Which lines of the data contain the string "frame"? Show each of them.

--- START ---

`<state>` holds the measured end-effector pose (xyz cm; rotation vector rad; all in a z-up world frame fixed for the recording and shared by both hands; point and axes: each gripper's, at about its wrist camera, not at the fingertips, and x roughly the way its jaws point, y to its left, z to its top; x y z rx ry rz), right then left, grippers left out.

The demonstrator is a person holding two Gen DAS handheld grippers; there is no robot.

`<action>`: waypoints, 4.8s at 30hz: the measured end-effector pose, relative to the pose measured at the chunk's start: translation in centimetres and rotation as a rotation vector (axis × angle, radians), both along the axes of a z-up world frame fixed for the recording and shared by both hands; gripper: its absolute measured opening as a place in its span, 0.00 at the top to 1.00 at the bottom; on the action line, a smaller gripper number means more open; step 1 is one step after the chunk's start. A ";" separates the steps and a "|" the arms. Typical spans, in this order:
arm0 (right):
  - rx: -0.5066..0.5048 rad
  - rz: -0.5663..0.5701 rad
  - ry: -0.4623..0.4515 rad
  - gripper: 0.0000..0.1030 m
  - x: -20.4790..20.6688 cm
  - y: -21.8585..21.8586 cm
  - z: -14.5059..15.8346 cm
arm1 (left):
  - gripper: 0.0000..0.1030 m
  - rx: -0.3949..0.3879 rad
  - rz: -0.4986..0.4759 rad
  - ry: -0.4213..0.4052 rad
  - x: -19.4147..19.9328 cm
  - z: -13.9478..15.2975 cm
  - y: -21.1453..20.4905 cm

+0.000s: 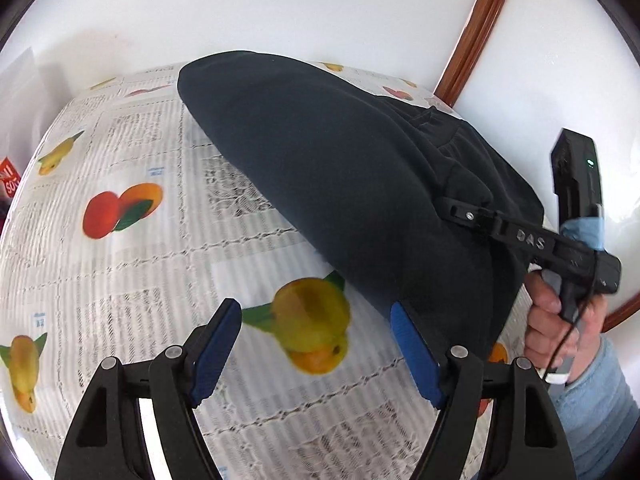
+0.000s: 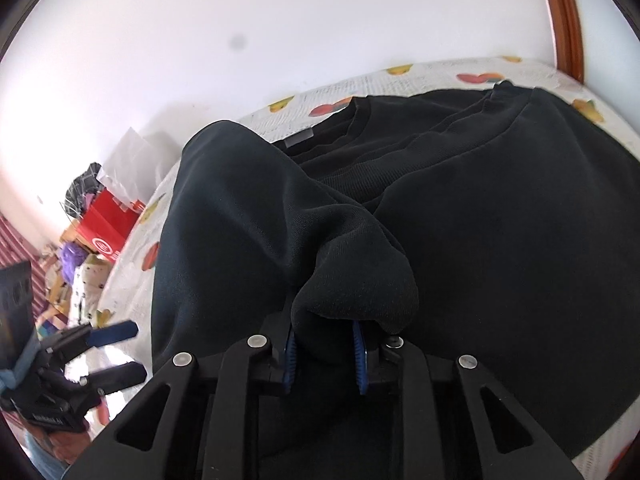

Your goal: Fold small clothes

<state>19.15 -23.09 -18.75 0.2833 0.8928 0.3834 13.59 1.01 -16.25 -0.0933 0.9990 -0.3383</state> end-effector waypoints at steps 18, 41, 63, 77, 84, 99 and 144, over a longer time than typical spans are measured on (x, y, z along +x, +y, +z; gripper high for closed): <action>0.021 0.033 -0.001 0.78 4.0 8.7 -1.1 | 0.26 -0.058 0.057 0.030 0.2 -2.0 2.0; 0.050 -0.163 -0.134 0.89 -2.6 -3.3 -0.5 | 0.22 0.190 0.128 -0.014 2.2 -2.7 -2.7; -0.080 -0.061 -0.087 0.87 -0.3 1.8 -1.2 | 0.86 0.112 0.138 -0.042 0.7 -1.6 -1.6; -0.042 -0.011 -0.067 0.87 1.0 5.7 -1.1 | 0.40 0.061 0.164 -0.013 1.7 -2.5 0.6; -0.005 0.008 -0.076 0.87 1.1 5.1 -0.8 | 0.34 0.189 0.224 -0.035 3.5 -3.2 -2.0; -0.068 -0.130 -0.169 0.93 0.2 -4.2 -0.2 | 0.32 0.221 0.265 -0.022 4.2 -3.3 -1.3; -0.342 -0.102 -0.139 0.70 0.8 -7.1 4.9 | 0.25 0.219 0.145 -0.030 4.5 -0.4 -1.5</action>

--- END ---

* Output for this task:
`<state>` holds the measured end-effector pose (xyz cm; rotation vector rad; all in a z-up world frame fixed for the recording and shared by both hands; point and axes: each gripper's, at about its wrist camera, not at the fingertips, and x roughly the way its jaws point, y to its left, z to its top; x y z rx ry rz), right then left, grippers left out.
`<action>`: waypoints, 4.8s at 30hz: the measured end-effector pose, relative to the pose measured at the chunk's start: translation in centimetres and rotation as a rotation vector (axis × angle, radians), both along the axes of a z-up world frame fixed for the recording and shared by both hands; gripper: its absolute measured opening as a place in its span, 0.00 at the top to 1.00 at the bottom; on the action line, a smaller gripper number means more open; step 1 is one step after the chunk's start. A ";" separates the steps and a "|" the arms. Typical spans, in this order:

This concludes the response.